------ Excerpted records

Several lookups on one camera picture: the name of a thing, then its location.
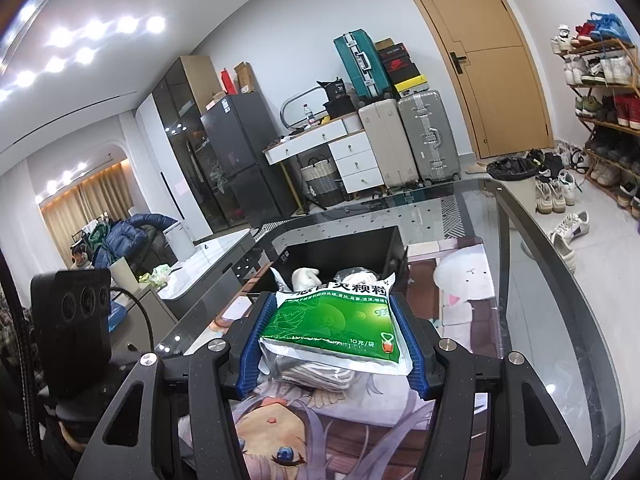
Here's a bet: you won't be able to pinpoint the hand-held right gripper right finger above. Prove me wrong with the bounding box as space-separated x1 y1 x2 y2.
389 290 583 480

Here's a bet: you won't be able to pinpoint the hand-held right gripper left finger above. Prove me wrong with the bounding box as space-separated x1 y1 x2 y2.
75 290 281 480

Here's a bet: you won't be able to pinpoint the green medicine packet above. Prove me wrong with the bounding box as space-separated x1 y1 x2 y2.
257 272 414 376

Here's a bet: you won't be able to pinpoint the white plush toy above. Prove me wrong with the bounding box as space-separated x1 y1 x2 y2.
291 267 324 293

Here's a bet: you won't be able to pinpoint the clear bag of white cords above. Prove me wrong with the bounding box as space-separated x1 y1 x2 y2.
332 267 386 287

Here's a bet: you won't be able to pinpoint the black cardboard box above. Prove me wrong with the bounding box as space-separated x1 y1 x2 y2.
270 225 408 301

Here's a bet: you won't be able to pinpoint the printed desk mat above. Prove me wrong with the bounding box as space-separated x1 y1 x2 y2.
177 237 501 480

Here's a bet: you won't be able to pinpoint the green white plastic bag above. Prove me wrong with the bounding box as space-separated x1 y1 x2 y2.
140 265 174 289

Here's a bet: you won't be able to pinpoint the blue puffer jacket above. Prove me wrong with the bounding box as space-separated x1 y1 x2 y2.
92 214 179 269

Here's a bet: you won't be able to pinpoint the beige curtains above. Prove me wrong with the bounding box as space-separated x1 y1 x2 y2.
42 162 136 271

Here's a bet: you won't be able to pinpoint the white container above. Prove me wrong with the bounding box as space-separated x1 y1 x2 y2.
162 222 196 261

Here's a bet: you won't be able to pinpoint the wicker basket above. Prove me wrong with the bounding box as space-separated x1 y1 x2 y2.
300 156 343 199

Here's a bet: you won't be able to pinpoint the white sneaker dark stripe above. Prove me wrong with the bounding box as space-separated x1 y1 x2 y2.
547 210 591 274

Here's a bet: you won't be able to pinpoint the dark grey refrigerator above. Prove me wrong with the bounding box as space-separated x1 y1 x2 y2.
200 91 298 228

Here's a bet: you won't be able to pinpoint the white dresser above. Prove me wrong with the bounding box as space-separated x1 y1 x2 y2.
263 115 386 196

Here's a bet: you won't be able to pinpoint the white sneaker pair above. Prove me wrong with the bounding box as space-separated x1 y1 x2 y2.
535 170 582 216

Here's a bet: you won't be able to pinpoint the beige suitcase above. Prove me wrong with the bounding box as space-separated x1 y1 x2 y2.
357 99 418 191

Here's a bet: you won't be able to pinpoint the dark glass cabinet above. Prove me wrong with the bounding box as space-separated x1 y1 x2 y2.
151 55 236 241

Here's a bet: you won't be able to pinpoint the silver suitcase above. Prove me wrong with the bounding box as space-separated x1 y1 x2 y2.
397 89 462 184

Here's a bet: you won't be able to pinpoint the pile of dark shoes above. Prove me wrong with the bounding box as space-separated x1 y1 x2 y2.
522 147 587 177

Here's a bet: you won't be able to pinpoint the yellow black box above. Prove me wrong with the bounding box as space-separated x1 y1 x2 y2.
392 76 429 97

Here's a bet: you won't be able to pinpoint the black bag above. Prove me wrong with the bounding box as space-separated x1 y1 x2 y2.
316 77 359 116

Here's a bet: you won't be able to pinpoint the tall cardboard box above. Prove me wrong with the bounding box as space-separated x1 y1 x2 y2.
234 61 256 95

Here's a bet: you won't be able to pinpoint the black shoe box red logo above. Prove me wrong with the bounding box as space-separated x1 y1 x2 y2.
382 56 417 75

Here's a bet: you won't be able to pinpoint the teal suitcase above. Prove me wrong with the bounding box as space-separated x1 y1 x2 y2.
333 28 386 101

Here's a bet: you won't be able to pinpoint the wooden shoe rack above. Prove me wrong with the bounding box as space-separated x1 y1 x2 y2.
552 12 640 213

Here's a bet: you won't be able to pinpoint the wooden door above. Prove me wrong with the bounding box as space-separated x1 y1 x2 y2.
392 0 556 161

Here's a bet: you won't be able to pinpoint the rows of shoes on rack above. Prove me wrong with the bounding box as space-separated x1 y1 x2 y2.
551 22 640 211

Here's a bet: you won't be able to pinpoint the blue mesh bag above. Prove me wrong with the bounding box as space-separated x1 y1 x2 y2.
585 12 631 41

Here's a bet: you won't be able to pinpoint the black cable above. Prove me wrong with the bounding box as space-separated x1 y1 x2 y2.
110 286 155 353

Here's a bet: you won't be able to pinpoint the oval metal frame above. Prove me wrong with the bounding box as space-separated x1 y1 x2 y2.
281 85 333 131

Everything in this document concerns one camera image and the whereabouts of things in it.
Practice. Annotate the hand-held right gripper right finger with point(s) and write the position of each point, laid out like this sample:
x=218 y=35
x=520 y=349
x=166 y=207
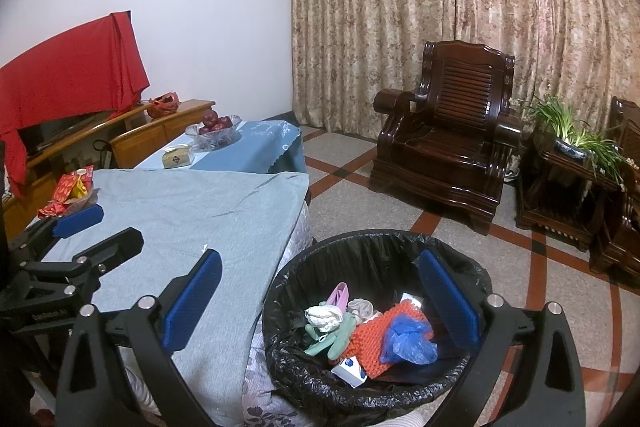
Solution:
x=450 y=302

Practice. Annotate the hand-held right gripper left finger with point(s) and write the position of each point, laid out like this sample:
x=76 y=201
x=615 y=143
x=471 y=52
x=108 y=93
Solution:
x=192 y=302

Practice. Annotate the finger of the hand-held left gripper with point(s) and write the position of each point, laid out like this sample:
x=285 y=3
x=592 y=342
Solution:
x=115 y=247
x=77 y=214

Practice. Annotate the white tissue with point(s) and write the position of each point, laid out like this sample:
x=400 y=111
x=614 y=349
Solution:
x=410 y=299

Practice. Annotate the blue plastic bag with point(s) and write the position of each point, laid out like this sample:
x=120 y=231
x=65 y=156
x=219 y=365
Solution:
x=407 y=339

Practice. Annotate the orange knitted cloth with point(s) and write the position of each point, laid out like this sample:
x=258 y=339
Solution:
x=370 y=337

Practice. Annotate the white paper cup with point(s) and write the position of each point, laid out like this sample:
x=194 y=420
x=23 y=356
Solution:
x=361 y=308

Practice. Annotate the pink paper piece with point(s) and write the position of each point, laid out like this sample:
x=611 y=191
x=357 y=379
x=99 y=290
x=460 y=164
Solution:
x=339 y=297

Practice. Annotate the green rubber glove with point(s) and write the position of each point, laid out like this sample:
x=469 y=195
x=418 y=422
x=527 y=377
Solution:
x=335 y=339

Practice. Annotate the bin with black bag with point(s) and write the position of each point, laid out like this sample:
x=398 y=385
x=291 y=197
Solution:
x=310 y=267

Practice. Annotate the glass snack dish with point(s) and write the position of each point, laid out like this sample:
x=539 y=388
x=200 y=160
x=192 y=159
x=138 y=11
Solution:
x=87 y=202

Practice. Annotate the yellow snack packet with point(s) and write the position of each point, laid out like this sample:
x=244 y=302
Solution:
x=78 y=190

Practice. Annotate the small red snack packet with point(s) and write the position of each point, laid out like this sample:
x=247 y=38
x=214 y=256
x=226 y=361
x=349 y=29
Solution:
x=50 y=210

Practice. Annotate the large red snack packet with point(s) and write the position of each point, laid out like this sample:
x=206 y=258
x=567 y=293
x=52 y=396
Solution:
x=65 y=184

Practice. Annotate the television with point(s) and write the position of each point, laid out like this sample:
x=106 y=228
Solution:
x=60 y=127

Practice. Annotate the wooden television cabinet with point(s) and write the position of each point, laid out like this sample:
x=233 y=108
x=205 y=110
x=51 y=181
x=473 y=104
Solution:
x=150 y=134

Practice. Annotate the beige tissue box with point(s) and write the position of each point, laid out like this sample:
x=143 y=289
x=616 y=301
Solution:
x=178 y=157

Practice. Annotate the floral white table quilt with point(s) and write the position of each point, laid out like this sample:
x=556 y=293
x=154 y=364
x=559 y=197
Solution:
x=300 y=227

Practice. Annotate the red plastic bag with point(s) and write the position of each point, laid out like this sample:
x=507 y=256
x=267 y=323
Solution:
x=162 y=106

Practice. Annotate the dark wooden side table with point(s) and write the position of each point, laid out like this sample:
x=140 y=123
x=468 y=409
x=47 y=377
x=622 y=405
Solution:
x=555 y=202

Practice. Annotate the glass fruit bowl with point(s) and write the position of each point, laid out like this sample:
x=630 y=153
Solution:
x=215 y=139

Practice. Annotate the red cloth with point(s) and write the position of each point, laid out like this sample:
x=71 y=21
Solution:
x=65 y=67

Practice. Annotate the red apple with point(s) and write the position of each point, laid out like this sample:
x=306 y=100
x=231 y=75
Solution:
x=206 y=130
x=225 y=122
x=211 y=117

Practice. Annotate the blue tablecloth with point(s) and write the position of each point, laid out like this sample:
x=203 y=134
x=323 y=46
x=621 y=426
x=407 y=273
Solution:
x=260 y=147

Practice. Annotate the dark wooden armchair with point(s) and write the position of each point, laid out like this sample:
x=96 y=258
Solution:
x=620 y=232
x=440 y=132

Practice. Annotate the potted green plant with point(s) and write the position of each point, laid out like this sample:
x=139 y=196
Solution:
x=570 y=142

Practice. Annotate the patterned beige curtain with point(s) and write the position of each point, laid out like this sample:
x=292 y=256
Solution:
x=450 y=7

------------

--- Work instructions ---
Show all lines from the data above in which the word "television" appears.

--- Output ---
Practice. Annotate the television with point(s) and write the position of each point, laid out like this sample:
Practice. Annotate the wooden television cabinet with point(s) and write the position of each point, laid out like this sample:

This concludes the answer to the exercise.